The proud parents of the bride.  All they want is for their gooies to be happy.
It was all over too fast.  By 1 a.m. we had cleared out the hall and joined other family members back at the motel to continue the party.  Let's just say a good time was had by all.  You know when a bunch of Newfies get together, it's going to be a laugh and a half!
The next day, Mother's Day, we gathered at Denny's for breakfast.  How we managed to get seats is beyond me but we did.  We were there for at least two hours.  I think they knew we were all together. 
Afterwards, though some had already hit the road and others were still inside eating, the rest of us gathered outside for one last photo, lots of hugs and promises to stay in touch. 
Lisa joined me for the ride back to Three Hills and, as often happens lately, I yinged when I should have yanged but eventually made it home. 

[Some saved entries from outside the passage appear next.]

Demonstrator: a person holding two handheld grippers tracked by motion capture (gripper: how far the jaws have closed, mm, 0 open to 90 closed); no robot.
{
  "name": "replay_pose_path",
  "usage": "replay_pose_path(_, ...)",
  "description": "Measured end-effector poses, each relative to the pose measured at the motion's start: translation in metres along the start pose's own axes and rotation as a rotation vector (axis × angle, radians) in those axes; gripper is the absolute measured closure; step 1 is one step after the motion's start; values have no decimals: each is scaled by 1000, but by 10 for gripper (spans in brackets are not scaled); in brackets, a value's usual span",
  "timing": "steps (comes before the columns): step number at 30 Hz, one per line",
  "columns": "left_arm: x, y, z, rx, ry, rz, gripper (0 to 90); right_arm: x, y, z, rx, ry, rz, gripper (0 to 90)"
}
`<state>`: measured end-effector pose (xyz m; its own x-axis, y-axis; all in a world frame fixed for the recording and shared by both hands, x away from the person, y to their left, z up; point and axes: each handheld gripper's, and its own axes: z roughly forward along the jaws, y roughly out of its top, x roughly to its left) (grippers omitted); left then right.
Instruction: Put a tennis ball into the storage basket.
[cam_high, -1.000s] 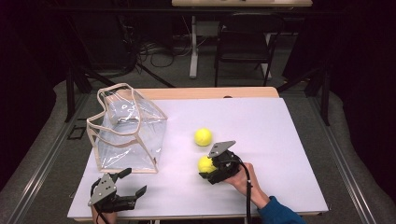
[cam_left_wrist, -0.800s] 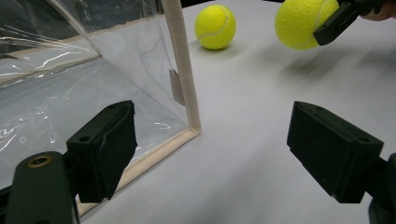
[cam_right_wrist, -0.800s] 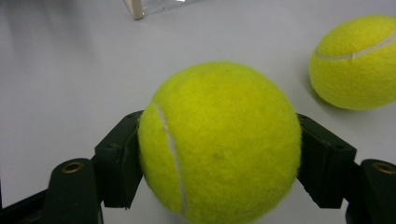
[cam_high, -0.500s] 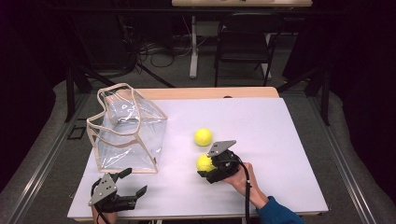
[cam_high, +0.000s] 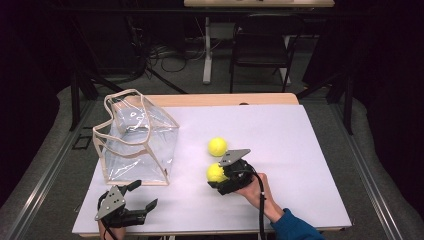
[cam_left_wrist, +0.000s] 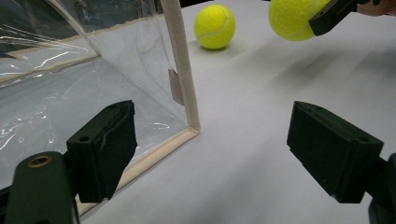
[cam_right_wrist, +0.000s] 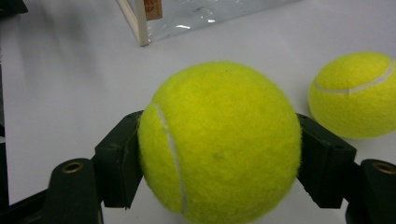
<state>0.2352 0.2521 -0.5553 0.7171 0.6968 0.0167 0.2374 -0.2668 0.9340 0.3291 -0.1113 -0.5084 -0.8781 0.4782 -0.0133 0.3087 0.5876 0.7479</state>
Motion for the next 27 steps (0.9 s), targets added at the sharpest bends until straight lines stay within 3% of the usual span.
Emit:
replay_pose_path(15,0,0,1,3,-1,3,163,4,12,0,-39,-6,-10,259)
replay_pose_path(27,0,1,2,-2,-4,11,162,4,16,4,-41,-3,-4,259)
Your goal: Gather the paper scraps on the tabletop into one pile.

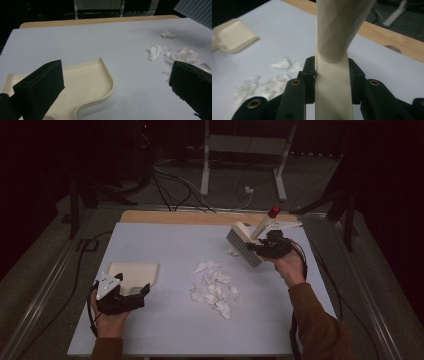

Now I'm sitting here thinking about the more than five weeks I've been on the road, all the changes that life has brought, all the changes in the lives of the people I love (all good) and I'm astounded by how quickly it's all moving by.  A moment ago, Krista was this little girl looking at me from the stroller wondering how she should react to the sight of rushing water under the Coal Creek bridge in Fernie.  Now, she's a married woman making her way in the world, looking inside herself for the answers. 
 Someone asked me over the weekend if I'm tired of the road yet.  No, not even close!  It feels like a moment since I began. I realize though how much I will miss these people, this other family of mine, who have given so much to my life.  I am indeed a  fortunate woman.